16. The clear intention of the statute is that the court is to be involved in a consensual arbitration only under the limited circumstances prescribed in the Act or the Rules made under the Act. This matter was not referred to arbitration by the Court. The arbitration was wholly consensual at inception. The Respondent herein through his advocates wrote a letter dated 30/10/2012 to the Chairman of the Chartered Institute of Arbitrators requesting for the appointment of an arbitrator in respect to the dispute arising from the caution placed by the Applicant here on his parcel of land, LR Sigona/1632. The Chairman subsequently appointed a sole arbitrator under the sale agreement dated 31/05/2010. The sole arbitrator published his final arbitral award on 31/08/2018 ultimately concluding the arbitration.
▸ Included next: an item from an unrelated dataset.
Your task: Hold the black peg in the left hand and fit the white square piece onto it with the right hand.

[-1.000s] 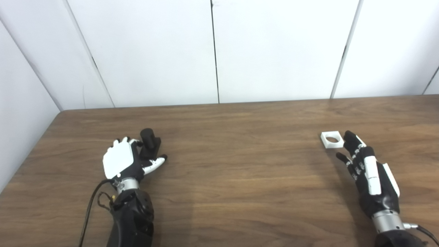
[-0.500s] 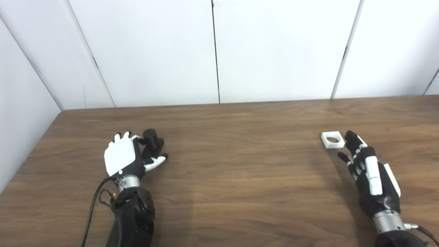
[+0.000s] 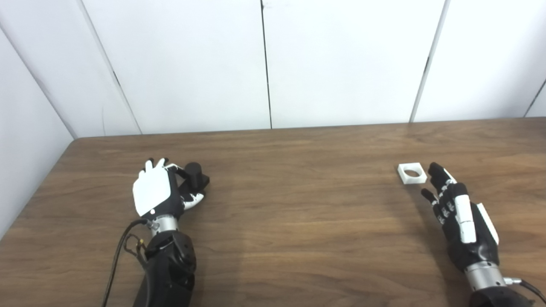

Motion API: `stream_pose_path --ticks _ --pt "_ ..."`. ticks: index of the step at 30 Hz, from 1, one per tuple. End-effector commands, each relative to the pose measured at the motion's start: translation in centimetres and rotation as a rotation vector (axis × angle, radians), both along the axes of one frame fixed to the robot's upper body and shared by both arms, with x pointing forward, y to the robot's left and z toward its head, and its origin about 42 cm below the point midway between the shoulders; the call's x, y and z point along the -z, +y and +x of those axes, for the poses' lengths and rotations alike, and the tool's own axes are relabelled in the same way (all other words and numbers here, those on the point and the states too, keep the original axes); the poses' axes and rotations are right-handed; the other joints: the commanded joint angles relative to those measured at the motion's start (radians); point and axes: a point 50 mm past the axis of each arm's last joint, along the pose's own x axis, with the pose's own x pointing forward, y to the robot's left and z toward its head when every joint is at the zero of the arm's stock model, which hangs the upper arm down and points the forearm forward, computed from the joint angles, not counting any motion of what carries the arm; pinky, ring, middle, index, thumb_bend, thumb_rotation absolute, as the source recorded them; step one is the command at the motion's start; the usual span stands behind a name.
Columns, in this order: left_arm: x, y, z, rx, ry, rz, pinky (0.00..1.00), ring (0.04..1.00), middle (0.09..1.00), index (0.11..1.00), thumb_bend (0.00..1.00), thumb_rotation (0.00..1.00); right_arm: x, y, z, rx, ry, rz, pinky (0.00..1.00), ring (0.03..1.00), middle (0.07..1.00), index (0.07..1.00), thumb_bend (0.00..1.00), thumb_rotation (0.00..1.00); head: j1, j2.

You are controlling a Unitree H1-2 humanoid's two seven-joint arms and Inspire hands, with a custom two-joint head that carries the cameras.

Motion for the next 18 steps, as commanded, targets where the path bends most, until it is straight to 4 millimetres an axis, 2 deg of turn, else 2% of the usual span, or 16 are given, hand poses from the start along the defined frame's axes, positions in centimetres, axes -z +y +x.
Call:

It is my considered view that Order 46 Rule 10 of the Civil Procedure Rules is not applicable in these circumstances. Ground 1 therefore lacks merit.

Ground 2 – Section 15 of the Civil Procedure Act 17. The Respondent submitted that Section 15 of the Civil Procedure Act states that suits should be instituted where the Defendant (s) resides or where the cause of action arose. It is his submission that there exists the ELC court at Thika which is within the territory where the cause of action that gave rise to the Arbitration award arose. Counsel added that the Respondent resides in Kikuyu, Kiambu County outside the territorial jurisdiction of this Court and therefore it is an abuse of court process for the Applicant to file his Application in this Court.
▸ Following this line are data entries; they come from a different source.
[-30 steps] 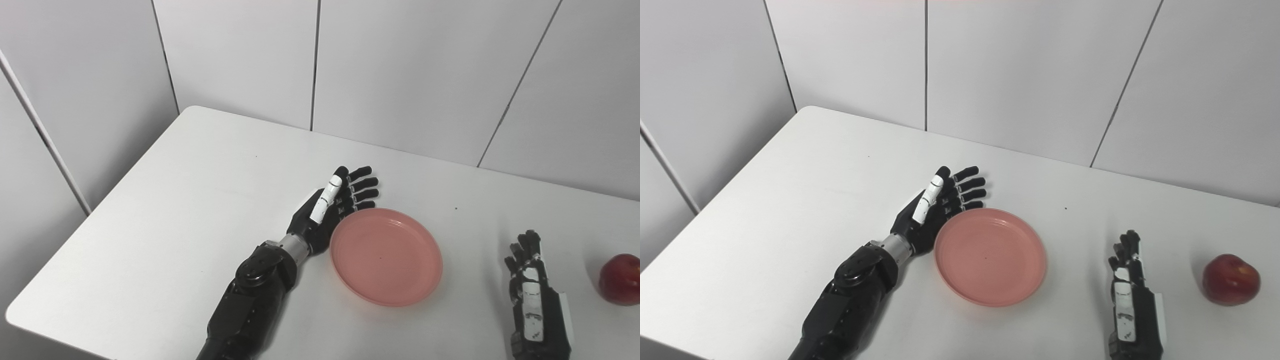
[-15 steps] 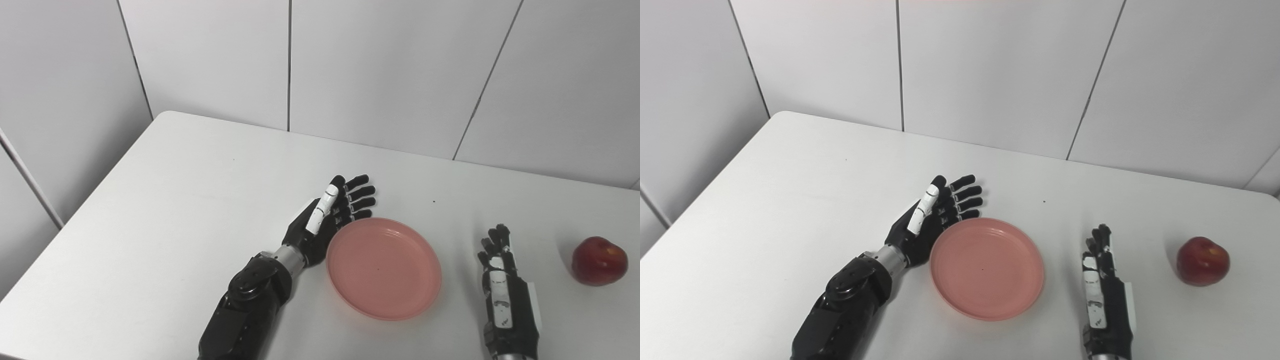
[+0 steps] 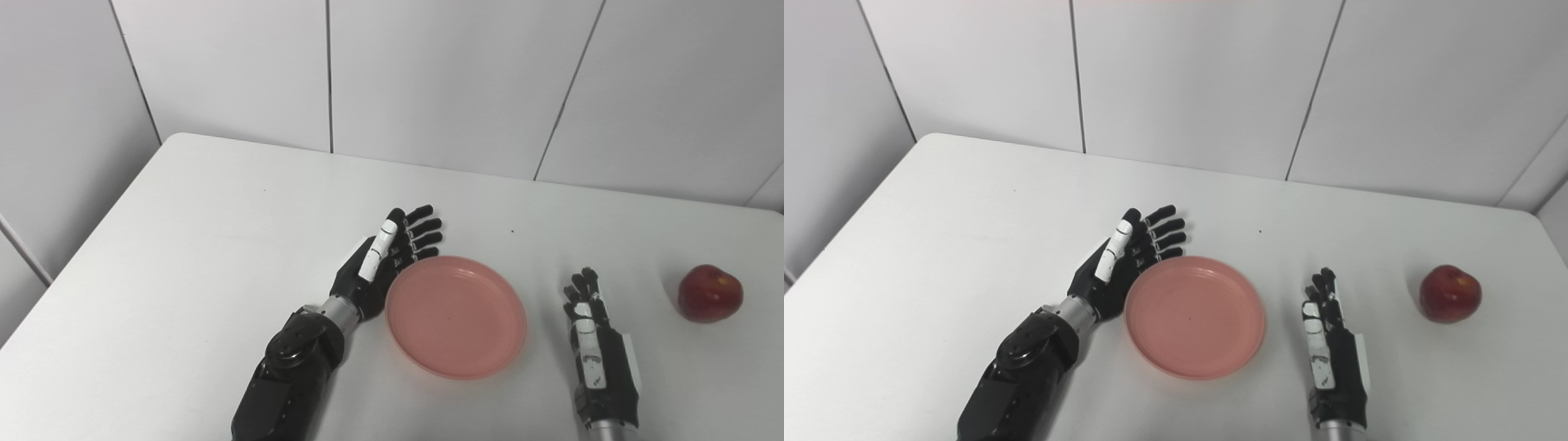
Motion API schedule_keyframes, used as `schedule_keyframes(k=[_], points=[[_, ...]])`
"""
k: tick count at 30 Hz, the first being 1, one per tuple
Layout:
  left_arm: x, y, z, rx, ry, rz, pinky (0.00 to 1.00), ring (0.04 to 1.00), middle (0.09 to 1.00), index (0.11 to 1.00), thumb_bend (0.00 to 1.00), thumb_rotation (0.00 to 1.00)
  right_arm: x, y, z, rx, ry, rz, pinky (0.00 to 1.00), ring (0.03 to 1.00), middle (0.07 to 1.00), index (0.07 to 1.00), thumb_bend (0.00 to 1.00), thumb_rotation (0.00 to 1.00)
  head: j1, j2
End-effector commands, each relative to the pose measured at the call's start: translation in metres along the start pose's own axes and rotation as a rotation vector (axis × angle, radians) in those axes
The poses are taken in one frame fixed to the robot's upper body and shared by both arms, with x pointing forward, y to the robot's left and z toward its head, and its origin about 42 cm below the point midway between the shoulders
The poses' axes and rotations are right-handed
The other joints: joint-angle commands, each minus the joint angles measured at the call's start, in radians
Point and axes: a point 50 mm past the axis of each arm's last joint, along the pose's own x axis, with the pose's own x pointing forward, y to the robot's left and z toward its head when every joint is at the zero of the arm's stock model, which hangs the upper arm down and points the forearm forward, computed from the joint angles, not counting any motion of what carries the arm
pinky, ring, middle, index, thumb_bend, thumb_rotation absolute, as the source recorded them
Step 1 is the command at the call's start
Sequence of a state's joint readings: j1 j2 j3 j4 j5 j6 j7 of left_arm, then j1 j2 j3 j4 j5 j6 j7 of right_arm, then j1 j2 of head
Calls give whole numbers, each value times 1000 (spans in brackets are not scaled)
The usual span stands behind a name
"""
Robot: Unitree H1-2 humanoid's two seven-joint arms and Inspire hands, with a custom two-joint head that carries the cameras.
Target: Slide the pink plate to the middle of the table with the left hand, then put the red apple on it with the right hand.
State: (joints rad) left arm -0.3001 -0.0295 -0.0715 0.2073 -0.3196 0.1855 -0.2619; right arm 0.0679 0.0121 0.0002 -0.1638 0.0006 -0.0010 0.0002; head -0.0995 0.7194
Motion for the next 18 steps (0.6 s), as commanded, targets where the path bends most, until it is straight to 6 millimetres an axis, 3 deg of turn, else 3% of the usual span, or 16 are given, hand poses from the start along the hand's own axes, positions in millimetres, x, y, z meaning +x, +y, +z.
schedule_keyframes(k=[1, 6, 9, 12, 13, 18], points=[[-14, 11, -24, -10, 120, 70, 877, 882, 876, 863, 751, 881, 8, -4, 24, -51, -81, -15, 945, 930, 943, 957, 745, 910, -3, 2], [-16, 18, -20, -2, 110, 76, 899, 898, 894, 882, 760, 888, 15, -10, 60, -232, -151, -43, 871, 897, 908, 920, 710, 894, -84, 12], [-17, 24, -18, 11, 106, 87, 890, 888, 887, 875, 769, 900, 20, -17, 81, -373, -201, -72, 805, 859, 886, 900, 752, 907, -120, 14], [-19, 32, -17, 10, 95, 89, 893, 886, 892, 879, 767, 903, 23, -19, 96, -465, -231, -103, 792, 845, 866, 886, 802, 914, -156, 14], [-20, 36, -16, 4, 89, 91, 895, 887, 893, 880, 766, 903, 24, -21, 102, -494, -246, -116, 790, 842, 863, 884, 808, 916, -201, 13], [-22, 52, -13, -2, 71, 108, 893, 893, 897, 888, 740, 912, 26, -27, 125, -592, -300, -163, 796, 848, 865, 891, 834, 836, -268, 8]])
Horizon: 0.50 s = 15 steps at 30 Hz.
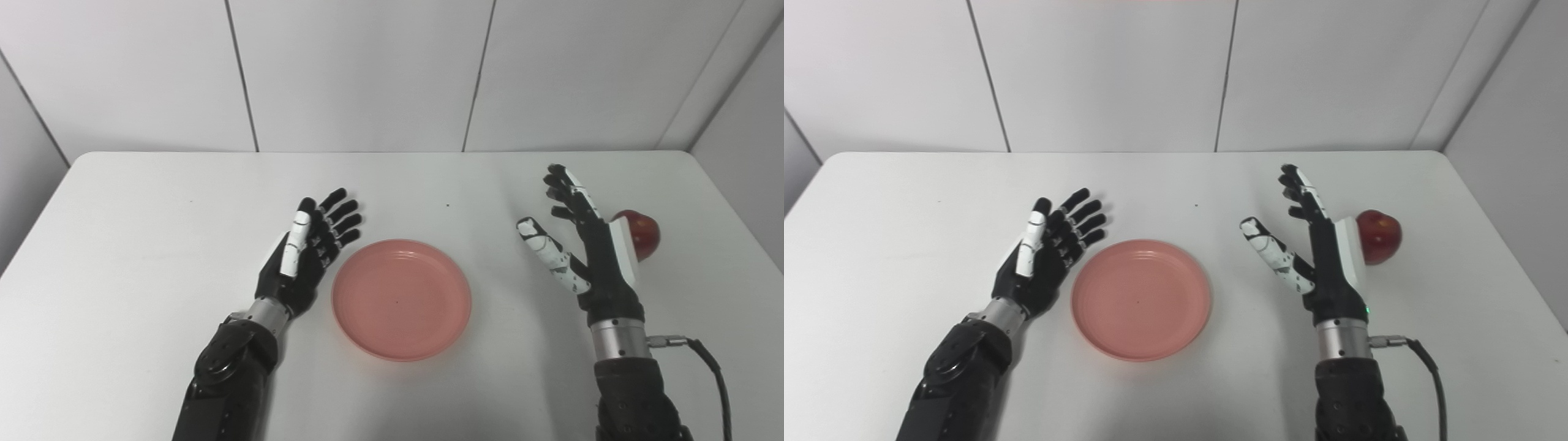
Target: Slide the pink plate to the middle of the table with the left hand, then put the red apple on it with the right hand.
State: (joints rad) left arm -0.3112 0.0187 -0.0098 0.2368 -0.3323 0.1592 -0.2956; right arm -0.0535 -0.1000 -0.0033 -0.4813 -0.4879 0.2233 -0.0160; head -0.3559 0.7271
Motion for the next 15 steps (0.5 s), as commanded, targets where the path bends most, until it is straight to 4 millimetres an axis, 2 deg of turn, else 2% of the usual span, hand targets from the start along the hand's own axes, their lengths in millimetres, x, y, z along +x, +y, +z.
schedule_keyframes(k=[1, 3, 8, 15], points=[[-14, 23, -22, -16, 95, 69, 895, 893, 898, 888, 744, 912, 10, -14, 17, -43, -65, -57, 801, 848, 864, 891, 841, 817, -17, 0], [-14, 27, -21, -21, 91, 70, 902, 899, 905, 895, 748, 911, 11, -18, 21, -58, -67, -72, 805, 845, 861, 891, 863, 801, -39, -2], [-16, 42, -20, -35, 80, 72, 915, 909, 914, 904, 751, 900, 17, -26, 29, -93, -77, -125, 800, 860, 874, 908, 892, 675, -87, -14], [-17, 53, -22, -57, 63, 72, 915, 911, 915, 905, 736, 873, 23, -49, 27, -267, -70, -231, 787, 865, 890, 926, 898, 582, -134, -22]])
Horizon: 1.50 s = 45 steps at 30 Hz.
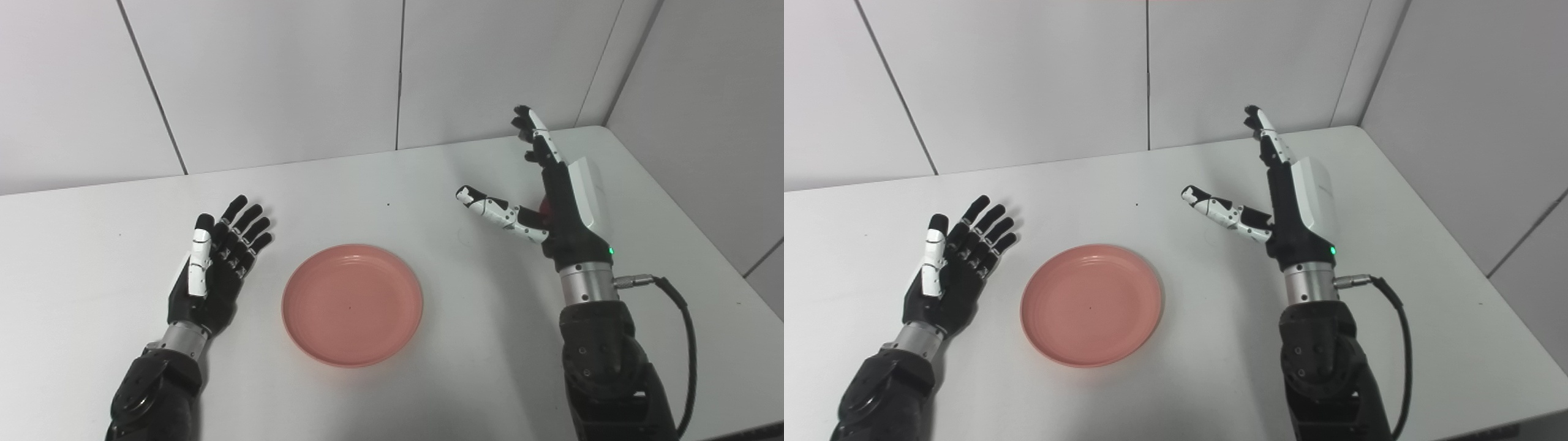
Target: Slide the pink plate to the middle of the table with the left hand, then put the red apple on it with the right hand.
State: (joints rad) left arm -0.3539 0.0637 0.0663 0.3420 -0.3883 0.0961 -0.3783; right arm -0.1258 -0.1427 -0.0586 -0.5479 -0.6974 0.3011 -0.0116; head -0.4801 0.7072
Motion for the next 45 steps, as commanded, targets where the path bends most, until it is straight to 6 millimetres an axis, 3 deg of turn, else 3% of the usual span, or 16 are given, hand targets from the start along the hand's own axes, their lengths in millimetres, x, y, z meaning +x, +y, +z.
schedule_keyframes(k=[1, 8, 18, 20, 26, 31, 45], points=[[-19, 19, -28, -29, 105, 70, 915, 911, 914, 903, 729, 869, 8, -17, 5, -52, -25, -93, 789, 864, 888, 925, 906, 578, -10, -2], [-20, 28, -28, -35, 104, 68, 928, 914, 917, 906, 719, 881, 10, -31, -25, -186, 47, -161, 806, 880, 918, 958, 951, 613, -31, -13], [-21, 30, -29, -40, 103, 66, 916, 908, 911, 898, 714, 861, 16, -45, -58, -305, 147, -228, 692, 839, 944, 969, 999, 631, -43, -25], [-21, 31, -29, -47, 102, 67, 918, 908, 910, 898, 707, 861, 17, -45, -63, -316, 163, -226, 634, 782, 938, 967, 1000, 631, -43, -25], [-22, 32, -30, -45, 104, 70, 924, 915, 915, 905, 698, 873, 23, -41, -85, -345, 237, -184, 723, 862, 941, 975, 1000, 637, -41, -32], [-24, 31, -31, -37, 105, 65, 923, 915, 918, 906, 696, 883, 25, -34, -104, -341, 307, -137, 687, 844, 932, 976, 1000, 646, -40, -36], [-26, 28, -32, -29, 109, 69, 925, 913, 916, 904, 715, 874, 31, -20, -128, -303, 384, -42, 712, 856, 939, 983, 1000, 627, -34, -31]])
18. In relation to paragraph 2 of the Respondent’s preliminary objection, the Applicant submitted that the cause of action arose within the jurisdiction of the court. The matter was adjudicated by the arbitrator, Mr. P. Gachuhi at Kaplan & Stratton, Nairobi where the Respondent was able to attend. Further, the subject matter of the dispute is also situated within the jurisdiction of the Honorable Court. That notwithstanding, the cause of action having arisen within the jurisdiction of the Honorable Court, the court is clothed with the territorial jurisdiction to adjudicate over the matter. In addition, the Respondent resides in Sigona, Kikuyu which falls under the jurisdiction of the court. It is also a fact that we are now in the era of virtual court sessions in line with the Practice Directions, 2022 issued by the Chief Justice of Kenya. Therefore, the Respondent can attend court at any desired location and at their convenience. The undisputed facts of the case are that indeed the parties were involved in an arbitration case of which an Arbitral Award has already been pronounced and that the applicant now wishes to enforce the Arbitral Award.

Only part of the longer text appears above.